A Plan for A Two-Page spread in A Report
A Plan for A Two-Page spread in A Report :
In many reports, especially in professional settings, you'll want or need to present information in two-page spreads. In some cases, both pages are all text. Other times, both pages are all art. Sometimes you'll have text and art on both pages.
It helps to think of the spread as four quadrants to balance your use of text and art pleasingly. You may occasionally have a whole report of two-page spreads, but generally you'll want to have some variety within the overall design. Although readers never actually see the dotted lines dividing the quadrants that underlying grid controls the final appearance of each two-page spread and thus unifies the look of the entire document.
Some Suggestions :
• Try to balance the facing pages so as to avoid having a lopsided spread - as would happen if A and C were text and Band D were art, or vice versa.
• A report done as two-page spreads needs to be bound, such as with plastic comb binding or a three-ring binder. When binding the report, leave the inside margins at 1.5 inches instead of 1 inch. With print on both sides of the paper, you might want to use a little bit heavier stock so that the print from one side of the page cannot bleed through to the other.

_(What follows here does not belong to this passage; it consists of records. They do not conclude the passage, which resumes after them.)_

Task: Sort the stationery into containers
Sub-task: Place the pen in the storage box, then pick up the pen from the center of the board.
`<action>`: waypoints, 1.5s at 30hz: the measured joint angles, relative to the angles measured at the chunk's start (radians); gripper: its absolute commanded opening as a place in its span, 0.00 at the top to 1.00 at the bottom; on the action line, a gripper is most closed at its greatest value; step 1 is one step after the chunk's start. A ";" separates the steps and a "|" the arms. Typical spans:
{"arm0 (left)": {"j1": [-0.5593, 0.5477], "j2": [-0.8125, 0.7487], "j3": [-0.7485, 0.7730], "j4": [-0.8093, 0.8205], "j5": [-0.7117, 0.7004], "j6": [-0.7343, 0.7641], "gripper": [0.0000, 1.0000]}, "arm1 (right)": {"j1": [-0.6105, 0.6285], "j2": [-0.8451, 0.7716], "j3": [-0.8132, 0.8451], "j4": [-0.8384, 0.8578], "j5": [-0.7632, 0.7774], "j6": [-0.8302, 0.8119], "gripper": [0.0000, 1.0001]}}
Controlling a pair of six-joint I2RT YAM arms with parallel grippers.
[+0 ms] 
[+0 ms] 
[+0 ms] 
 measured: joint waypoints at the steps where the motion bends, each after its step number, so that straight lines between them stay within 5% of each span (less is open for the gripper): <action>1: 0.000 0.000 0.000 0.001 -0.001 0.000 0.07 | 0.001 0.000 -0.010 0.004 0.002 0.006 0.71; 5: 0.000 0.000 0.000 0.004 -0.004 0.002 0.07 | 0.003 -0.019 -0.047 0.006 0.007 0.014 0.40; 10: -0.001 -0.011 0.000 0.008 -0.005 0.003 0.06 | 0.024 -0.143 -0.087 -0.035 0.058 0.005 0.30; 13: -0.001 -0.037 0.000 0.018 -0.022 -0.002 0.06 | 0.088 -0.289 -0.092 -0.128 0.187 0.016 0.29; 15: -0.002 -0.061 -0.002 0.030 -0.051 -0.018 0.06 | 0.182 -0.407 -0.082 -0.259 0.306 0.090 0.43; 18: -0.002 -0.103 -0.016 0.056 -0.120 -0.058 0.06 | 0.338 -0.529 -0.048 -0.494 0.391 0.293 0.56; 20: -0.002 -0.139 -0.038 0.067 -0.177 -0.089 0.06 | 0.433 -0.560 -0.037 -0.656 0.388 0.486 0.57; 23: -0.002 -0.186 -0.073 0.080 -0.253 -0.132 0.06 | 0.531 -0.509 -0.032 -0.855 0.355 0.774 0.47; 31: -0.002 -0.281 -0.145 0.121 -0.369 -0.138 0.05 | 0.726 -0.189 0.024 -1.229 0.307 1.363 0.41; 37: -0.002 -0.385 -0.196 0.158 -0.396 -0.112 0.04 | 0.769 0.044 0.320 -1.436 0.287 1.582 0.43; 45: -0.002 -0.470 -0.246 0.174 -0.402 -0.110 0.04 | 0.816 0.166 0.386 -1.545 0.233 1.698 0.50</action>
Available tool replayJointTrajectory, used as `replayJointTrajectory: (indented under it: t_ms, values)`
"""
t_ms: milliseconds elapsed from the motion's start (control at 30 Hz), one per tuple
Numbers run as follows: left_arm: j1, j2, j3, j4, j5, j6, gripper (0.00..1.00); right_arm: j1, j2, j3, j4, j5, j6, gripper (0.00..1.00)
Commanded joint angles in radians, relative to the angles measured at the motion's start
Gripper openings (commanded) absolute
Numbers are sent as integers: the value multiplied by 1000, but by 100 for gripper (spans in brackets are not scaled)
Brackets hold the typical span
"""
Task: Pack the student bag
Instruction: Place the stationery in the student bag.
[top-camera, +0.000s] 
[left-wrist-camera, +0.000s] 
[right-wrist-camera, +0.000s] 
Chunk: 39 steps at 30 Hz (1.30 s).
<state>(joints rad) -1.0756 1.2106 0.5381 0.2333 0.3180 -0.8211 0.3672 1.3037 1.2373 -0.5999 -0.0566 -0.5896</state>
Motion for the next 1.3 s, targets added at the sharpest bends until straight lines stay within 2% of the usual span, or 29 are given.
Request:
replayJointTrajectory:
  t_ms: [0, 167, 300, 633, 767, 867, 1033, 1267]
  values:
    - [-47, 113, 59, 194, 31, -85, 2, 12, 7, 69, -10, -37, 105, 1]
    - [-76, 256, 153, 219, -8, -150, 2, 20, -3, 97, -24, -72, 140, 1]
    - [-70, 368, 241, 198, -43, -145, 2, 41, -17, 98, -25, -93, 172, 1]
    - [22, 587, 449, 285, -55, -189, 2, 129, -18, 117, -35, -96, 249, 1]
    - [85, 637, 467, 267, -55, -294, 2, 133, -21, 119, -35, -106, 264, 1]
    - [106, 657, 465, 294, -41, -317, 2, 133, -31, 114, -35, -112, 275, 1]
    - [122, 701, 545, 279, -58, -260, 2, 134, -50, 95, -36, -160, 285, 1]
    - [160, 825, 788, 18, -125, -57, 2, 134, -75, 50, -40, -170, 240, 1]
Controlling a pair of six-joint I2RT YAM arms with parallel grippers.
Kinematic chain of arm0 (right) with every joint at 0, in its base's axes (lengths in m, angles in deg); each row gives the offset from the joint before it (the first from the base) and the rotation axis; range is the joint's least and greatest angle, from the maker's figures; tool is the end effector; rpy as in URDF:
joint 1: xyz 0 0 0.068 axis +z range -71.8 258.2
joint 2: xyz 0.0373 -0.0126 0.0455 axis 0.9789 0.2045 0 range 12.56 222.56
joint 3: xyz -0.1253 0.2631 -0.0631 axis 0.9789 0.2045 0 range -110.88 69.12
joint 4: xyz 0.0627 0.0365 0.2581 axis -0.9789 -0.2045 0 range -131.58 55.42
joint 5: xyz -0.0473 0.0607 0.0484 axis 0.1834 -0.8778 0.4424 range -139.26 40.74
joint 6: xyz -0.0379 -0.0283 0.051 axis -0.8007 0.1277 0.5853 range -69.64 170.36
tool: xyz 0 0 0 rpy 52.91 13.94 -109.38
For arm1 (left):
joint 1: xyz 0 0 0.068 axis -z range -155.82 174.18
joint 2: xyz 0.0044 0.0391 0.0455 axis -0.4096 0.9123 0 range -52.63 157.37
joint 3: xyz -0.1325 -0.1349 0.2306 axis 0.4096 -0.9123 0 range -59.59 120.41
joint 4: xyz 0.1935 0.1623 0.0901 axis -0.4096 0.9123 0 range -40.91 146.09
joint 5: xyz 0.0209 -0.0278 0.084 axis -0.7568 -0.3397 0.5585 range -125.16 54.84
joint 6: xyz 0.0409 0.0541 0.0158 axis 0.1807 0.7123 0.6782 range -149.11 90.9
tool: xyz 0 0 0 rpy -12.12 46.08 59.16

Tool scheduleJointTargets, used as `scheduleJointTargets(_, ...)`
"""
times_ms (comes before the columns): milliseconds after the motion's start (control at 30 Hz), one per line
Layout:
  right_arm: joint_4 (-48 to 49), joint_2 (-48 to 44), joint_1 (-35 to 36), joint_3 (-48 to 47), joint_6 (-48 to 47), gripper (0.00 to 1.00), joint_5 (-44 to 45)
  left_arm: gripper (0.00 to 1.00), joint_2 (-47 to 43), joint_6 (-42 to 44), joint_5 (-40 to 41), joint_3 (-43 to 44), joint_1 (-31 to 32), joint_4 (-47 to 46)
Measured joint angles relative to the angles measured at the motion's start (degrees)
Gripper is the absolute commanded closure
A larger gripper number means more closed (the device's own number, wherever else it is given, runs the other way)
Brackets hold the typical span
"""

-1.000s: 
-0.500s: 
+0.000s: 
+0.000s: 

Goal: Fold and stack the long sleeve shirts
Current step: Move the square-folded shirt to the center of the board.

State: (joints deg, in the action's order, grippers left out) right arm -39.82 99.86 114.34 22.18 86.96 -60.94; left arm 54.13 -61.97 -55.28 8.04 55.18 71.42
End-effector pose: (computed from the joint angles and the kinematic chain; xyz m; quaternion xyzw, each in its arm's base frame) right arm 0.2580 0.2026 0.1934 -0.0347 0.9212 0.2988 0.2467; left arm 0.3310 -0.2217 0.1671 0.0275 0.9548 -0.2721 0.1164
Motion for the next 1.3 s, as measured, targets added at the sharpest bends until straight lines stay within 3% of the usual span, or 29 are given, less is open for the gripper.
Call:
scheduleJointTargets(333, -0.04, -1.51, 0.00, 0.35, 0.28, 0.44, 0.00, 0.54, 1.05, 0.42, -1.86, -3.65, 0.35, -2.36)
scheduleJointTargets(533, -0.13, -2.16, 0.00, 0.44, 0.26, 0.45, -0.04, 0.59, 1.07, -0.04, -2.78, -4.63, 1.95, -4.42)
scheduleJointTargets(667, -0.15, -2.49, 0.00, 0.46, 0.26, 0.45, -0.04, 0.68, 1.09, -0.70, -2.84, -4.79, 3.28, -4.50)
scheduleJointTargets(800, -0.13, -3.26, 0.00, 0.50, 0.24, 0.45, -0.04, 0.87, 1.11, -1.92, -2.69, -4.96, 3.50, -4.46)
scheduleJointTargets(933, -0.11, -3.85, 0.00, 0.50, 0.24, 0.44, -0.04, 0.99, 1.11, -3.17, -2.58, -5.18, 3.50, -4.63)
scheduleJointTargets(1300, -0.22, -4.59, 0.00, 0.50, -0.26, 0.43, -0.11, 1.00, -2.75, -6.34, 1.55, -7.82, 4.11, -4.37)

• Make sure you number the pages properly. This will keep the two-page spreads together. Left-hand pages are even-numbered pages. Right-hand pages are odd-numbered pages.
• Make sure your artwork is not crowded by the text or vice versa. A good rule of thumb is that there always should be at least one inch of white space between art and text.
• Provide a caption for each piece of art or each graphic so that the reader who is just flipping through the pages of the report still has an idea what the visuals are saying.